What needs to be done:
Reproduce verbatim the lines of the material below, starting at the line with "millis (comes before" and ending at the line with "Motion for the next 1", both inclusive; skip the rest.

- Opening Delimiter -

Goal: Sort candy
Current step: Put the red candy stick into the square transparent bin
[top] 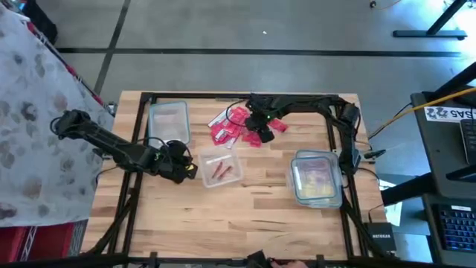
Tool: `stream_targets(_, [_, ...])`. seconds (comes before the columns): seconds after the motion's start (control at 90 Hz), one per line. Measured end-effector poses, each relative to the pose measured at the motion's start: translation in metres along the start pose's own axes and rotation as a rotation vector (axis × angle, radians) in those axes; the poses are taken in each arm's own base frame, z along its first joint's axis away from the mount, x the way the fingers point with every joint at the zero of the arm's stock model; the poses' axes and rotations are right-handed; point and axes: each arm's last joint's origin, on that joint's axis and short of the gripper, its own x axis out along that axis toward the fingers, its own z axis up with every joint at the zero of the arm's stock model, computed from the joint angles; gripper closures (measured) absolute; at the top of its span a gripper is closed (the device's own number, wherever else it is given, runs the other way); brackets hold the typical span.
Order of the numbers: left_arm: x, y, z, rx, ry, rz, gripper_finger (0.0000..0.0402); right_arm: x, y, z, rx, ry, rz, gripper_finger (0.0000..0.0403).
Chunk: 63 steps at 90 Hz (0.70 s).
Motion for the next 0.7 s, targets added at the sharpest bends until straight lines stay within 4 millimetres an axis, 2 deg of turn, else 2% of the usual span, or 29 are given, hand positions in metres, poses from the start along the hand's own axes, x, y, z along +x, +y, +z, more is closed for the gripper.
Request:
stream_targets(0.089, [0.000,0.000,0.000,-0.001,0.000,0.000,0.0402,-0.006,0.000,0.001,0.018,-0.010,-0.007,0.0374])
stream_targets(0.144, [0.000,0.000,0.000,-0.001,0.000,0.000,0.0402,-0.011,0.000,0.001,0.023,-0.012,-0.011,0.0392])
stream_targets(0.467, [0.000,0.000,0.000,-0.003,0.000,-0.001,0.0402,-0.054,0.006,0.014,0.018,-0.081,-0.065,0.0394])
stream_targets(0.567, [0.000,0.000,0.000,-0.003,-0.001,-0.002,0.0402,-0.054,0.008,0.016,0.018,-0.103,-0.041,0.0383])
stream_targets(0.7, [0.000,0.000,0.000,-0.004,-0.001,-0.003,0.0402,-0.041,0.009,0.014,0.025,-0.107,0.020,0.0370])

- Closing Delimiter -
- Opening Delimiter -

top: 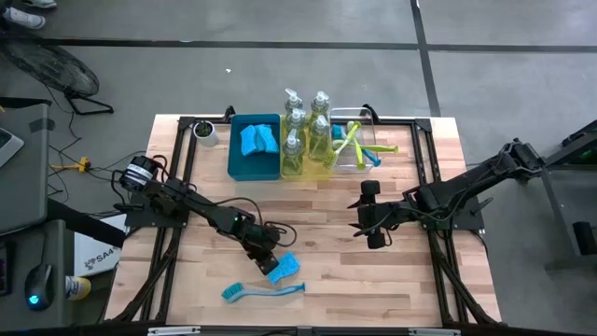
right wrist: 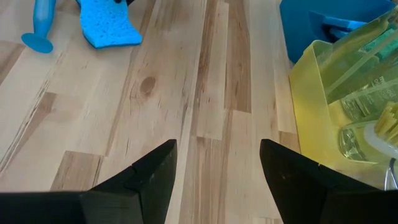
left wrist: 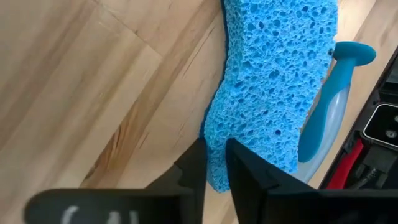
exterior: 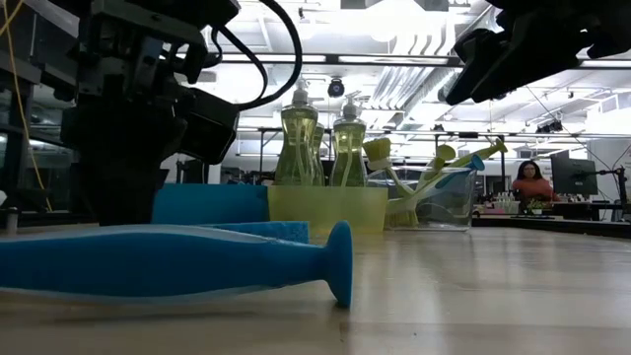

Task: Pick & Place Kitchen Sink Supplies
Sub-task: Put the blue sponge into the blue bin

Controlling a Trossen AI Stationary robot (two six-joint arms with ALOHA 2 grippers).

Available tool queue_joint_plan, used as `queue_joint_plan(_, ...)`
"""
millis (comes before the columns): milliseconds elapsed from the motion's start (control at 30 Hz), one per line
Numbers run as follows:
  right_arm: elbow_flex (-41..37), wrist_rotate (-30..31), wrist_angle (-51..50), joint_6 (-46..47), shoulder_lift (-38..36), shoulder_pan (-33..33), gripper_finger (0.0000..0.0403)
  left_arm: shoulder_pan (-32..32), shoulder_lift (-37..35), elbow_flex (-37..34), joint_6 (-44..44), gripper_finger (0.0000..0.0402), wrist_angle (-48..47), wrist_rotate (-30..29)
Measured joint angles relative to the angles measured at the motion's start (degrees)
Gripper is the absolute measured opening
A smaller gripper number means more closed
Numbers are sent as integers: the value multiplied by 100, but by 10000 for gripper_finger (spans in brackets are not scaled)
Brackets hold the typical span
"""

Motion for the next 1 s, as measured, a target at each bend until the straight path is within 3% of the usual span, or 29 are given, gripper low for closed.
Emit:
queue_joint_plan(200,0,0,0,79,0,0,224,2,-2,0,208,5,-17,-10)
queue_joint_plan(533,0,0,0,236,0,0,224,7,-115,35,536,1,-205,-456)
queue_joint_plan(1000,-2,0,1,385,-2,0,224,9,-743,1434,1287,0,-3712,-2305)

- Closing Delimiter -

Response to the task:
millis (comes before the columns): milliseconds elapsed from the motion's start (control at 30 Hz), one per line
Numbers run as follows:
  right_arm: elbow_flex (-41..37), wrist_rotate (-30..31), wrist_angle (-51..50), joint_6 (-46..47), shoulder_lift (-38..36), shoulder_pan (-33..33), gripper_finger (0.0000..0.0403)
  left_arm: shoulder_pan (-32..32), shoulder_lift (-37..35), elbow_flex (-37..34), joint_6 (-44..44), gripper_finger (0.0000..0.0402), wrist_angle (-48..47), wrist_rotate (-30..29)
Measured joint angles relative to the angles measured at the motion's start (degrees)
Gripper is the absolute measured opening
A smaller gripper number means more closed
Numbers are sent as integers: the value multiplied by 100, but by 10000 for gripper_finger (spans in brackets are not scaled)
Brackets hold the typical span
"""

Motion for the next 1 s, as measured, a target at each bend until the straight path is within 3% of the usual span, or 29 are given, gripper low for closed.

No further work remains on the exercise.